TO DO -
Nothing but the lines from the one containing "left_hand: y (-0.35" through the one containing "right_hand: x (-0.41", both included, should be given again, each exactly as written below.

Start of SUPPLIED MATERIAL

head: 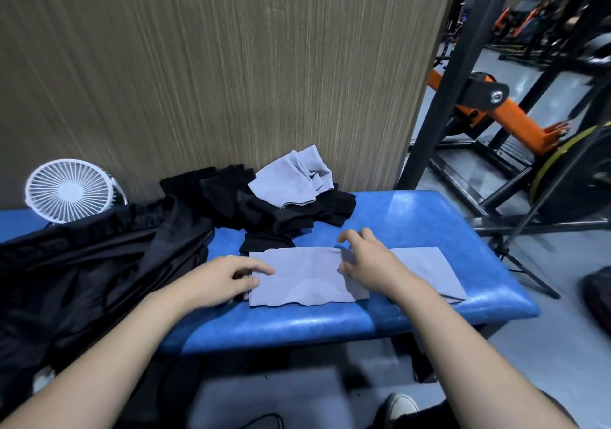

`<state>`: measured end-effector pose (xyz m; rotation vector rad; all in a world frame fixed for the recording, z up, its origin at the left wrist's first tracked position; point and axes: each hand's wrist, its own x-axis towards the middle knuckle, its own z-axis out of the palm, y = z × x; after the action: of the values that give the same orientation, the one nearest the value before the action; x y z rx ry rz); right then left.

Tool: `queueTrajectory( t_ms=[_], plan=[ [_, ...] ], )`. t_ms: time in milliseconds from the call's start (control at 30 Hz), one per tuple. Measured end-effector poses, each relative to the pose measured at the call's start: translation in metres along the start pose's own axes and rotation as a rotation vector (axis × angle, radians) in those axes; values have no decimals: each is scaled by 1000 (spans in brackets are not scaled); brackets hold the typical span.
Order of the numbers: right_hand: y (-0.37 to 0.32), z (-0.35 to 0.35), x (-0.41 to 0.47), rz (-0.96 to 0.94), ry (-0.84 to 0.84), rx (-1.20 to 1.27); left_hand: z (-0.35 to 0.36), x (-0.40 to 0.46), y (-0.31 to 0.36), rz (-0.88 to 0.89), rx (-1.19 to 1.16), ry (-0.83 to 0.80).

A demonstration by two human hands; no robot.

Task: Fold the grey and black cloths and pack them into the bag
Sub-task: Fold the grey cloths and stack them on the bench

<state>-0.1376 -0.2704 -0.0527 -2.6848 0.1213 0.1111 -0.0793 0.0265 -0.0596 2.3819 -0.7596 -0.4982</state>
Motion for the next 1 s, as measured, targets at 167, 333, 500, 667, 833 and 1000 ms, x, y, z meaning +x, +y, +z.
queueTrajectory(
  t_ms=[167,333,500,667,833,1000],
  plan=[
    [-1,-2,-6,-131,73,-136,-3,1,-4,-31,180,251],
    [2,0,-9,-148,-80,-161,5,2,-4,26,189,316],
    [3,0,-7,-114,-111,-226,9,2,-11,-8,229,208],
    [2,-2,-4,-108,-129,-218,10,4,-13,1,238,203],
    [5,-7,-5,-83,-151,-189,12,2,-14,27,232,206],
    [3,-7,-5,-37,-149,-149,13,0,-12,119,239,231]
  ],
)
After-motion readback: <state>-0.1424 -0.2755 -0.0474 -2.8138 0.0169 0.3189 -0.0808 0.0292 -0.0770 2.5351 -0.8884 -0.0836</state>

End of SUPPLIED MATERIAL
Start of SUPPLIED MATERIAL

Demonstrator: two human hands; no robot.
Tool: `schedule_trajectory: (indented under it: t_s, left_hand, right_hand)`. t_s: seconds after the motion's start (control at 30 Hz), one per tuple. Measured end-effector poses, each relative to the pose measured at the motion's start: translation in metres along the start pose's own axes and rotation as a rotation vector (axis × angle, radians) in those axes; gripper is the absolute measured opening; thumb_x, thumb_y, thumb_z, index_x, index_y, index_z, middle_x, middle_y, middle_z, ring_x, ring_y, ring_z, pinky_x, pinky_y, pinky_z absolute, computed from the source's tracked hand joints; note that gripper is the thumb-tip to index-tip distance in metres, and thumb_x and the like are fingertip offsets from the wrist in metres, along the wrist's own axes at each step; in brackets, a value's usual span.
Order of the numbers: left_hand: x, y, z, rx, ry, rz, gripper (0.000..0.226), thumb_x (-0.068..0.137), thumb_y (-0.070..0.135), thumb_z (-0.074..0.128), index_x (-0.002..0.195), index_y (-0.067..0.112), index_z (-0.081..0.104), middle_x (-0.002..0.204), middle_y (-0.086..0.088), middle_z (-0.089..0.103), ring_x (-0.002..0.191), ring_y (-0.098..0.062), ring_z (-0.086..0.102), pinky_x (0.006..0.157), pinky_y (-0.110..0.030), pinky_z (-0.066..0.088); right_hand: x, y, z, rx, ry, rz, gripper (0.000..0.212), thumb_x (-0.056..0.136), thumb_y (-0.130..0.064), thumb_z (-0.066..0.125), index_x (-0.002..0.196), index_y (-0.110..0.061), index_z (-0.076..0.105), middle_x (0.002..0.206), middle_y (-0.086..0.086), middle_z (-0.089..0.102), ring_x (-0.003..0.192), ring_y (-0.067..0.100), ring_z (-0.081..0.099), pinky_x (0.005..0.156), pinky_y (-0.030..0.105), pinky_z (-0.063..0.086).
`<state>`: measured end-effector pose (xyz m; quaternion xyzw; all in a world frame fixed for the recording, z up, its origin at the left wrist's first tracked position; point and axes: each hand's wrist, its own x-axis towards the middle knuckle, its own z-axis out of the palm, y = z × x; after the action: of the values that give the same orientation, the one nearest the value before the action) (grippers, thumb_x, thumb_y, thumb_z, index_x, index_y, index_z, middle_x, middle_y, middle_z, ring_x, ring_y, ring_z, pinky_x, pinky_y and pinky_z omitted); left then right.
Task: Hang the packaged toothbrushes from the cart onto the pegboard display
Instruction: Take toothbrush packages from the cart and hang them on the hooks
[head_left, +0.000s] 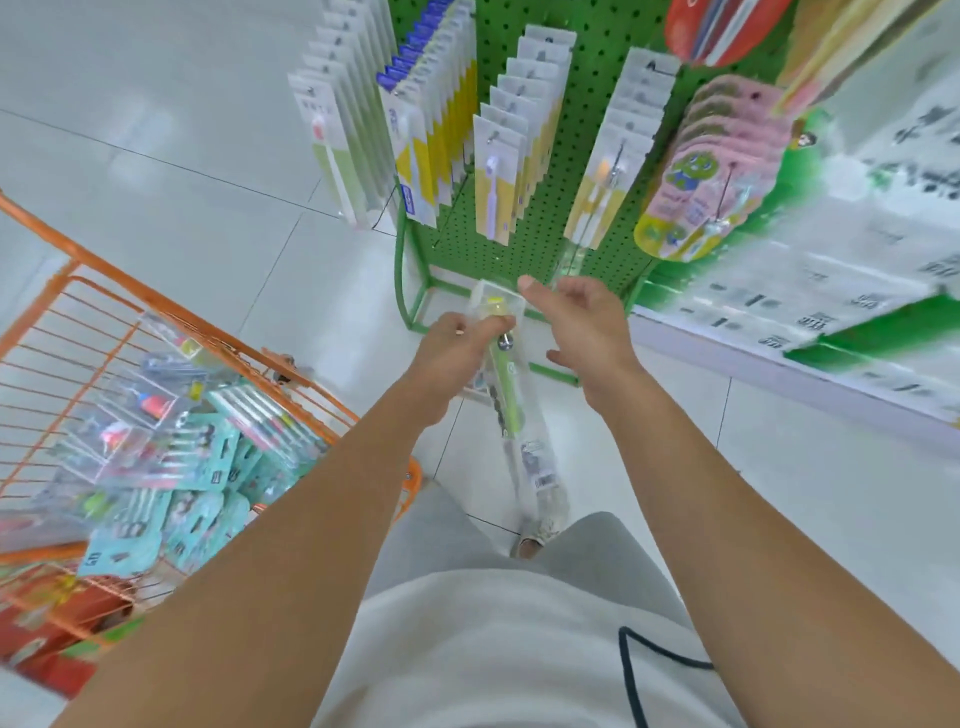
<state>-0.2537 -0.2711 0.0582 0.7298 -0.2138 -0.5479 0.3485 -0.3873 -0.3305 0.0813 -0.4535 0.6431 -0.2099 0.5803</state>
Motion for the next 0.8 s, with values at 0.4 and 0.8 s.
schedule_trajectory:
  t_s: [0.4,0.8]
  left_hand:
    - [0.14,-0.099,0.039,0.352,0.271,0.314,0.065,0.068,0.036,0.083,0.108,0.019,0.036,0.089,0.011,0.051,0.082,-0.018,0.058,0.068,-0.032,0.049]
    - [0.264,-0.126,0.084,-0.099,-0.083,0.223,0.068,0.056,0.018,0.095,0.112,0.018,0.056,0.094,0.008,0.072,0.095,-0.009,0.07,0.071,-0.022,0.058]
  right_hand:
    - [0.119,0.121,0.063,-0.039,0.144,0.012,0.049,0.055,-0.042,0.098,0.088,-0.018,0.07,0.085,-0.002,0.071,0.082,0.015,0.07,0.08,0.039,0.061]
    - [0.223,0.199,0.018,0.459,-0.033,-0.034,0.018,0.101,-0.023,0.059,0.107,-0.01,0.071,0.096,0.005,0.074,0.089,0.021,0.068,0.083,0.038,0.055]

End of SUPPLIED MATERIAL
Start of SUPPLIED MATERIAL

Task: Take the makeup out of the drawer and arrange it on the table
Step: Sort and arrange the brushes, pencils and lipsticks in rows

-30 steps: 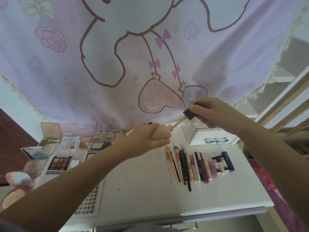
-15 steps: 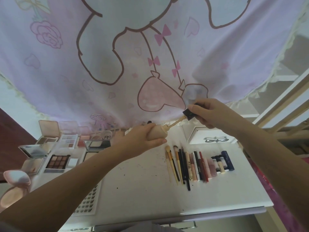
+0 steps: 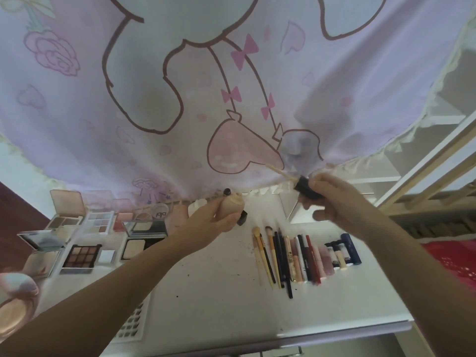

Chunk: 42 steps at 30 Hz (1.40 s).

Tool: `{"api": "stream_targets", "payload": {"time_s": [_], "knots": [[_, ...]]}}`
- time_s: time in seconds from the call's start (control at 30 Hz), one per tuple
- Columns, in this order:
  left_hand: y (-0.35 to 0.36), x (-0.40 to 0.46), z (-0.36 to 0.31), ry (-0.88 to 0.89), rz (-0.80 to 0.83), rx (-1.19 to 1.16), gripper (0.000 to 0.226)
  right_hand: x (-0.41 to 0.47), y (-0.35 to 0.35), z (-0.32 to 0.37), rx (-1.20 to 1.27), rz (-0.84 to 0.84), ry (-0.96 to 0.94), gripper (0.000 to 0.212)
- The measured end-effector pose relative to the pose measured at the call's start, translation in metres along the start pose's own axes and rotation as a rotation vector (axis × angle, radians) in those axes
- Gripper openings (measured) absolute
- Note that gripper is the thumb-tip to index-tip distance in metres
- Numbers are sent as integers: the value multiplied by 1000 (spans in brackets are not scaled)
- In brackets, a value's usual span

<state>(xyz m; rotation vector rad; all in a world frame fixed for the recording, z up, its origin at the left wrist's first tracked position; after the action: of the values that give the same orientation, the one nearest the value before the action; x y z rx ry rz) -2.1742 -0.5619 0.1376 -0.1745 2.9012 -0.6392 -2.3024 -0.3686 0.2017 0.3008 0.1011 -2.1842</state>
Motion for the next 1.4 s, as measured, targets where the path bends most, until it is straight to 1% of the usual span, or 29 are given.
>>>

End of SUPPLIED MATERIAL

EXERCISE SOLUTION -
  left_hand: y (-0.35 to 0.36), x (-0.40 to 0.46), z (-0.36 to 0.31), ry (-0.88 to 0.89), rz (-0.80 to 0.83), rx (-1.19 to 1.16), gripper (0.000 to 0.226)
  right_hand: x (-0.41 to 0.47), y (-0.35 to 0.35), z (-0.32 to 0.37), rx (-1.20 to 1.27), rz (-0.84 to 0.84), ry (-0.96 to 0.94), gripper (0.000 to 0.212)

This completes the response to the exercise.